▸ What this task involves: Set down exactly the lines below, starting at the one that contains "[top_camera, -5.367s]" and ending at the one that contains "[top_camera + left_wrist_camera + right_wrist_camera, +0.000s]", with both of those lines included and nothing else.
(Working data)
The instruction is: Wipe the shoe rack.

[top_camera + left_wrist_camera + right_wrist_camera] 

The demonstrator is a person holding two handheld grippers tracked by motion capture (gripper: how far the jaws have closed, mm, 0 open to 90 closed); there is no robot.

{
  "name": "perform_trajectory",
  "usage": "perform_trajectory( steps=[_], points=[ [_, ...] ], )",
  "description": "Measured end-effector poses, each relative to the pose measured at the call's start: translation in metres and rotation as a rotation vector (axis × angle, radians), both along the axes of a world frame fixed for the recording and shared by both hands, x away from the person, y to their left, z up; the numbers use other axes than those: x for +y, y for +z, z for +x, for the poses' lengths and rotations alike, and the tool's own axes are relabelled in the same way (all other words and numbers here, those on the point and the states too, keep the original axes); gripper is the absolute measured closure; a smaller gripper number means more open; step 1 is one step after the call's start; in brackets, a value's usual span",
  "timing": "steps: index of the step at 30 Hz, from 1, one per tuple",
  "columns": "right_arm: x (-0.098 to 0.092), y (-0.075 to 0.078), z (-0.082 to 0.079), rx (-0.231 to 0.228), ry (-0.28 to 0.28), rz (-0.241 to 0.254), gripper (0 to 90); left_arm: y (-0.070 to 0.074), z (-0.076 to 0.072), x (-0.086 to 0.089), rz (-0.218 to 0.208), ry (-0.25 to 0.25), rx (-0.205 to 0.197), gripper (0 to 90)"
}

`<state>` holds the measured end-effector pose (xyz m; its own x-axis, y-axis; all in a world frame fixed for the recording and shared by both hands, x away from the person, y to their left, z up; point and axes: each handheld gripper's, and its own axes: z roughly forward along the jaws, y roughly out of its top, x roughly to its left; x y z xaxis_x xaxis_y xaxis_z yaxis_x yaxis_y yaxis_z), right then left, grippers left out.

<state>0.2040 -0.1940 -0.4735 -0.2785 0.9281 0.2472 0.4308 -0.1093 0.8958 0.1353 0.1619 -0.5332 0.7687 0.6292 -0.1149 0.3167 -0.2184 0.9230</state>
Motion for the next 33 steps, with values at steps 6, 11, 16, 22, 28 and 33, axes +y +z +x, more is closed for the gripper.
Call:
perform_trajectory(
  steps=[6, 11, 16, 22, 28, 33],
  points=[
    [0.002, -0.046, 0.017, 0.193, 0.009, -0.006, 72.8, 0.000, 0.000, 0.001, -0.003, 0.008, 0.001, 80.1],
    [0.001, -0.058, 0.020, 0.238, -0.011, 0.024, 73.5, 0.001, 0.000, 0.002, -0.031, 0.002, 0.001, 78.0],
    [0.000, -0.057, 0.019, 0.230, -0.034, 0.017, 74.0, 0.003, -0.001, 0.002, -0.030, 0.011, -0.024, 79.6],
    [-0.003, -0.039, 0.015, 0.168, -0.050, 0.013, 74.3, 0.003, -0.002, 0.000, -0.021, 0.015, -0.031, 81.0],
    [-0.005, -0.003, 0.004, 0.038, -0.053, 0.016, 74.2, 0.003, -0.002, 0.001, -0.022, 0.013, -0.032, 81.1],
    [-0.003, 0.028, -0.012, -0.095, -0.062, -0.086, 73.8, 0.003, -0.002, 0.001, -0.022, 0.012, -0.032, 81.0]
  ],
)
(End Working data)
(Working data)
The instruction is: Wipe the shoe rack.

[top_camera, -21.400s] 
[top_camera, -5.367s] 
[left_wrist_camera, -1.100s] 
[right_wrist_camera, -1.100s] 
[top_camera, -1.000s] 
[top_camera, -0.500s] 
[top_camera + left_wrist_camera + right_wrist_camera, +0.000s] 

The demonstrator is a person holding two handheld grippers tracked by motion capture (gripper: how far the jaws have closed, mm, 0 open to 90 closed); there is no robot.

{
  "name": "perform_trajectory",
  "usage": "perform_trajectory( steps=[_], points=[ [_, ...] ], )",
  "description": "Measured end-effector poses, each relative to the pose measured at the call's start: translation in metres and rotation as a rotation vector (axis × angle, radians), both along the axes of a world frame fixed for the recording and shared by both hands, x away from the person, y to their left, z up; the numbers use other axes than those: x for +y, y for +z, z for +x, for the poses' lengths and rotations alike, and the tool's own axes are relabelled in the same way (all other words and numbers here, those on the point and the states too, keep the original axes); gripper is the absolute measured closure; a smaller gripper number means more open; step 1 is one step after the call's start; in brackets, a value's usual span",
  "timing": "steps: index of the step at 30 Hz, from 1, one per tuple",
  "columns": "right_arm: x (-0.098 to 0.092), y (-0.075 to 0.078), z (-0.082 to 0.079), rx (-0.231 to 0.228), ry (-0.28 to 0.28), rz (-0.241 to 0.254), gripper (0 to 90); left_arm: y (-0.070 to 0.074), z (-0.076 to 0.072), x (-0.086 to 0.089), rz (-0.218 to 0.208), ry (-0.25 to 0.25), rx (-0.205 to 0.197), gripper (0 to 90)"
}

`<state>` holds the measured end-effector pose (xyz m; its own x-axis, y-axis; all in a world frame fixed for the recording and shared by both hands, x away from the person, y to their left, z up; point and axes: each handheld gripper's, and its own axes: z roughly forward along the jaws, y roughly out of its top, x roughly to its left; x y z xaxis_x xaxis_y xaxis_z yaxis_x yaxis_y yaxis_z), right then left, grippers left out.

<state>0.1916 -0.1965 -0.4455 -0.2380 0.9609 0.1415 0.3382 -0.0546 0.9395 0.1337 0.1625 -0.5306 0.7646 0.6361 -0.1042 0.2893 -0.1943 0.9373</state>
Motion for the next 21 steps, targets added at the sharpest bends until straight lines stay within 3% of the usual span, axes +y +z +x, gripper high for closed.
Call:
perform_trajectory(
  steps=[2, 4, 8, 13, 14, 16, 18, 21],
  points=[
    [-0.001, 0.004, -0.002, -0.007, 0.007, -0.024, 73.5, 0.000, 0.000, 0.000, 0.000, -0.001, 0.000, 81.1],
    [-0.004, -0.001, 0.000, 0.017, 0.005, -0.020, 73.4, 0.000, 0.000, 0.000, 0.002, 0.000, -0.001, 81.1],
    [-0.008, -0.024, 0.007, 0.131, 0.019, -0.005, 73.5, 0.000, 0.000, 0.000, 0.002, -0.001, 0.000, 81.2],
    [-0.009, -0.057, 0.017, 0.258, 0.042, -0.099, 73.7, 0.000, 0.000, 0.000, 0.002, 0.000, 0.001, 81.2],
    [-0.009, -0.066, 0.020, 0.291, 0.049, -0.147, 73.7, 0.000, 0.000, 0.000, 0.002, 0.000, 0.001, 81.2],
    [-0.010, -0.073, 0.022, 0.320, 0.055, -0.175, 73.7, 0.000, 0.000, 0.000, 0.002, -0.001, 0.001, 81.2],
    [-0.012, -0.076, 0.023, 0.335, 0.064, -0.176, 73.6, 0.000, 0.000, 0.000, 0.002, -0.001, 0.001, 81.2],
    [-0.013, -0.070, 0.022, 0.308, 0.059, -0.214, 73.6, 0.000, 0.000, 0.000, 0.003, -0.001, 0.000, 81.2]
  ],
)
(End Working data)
▸ Output:
[top_camera, -5.367s] 
[left_wrist_camera, -1.100s] 
[right_wrist_camera, -1.100s] 
[top_camera, -1.000s] 
[top_camera, -0.500s] 
[top_camera + left_wrist_camera + right_wrist_camera, +0.000s] 

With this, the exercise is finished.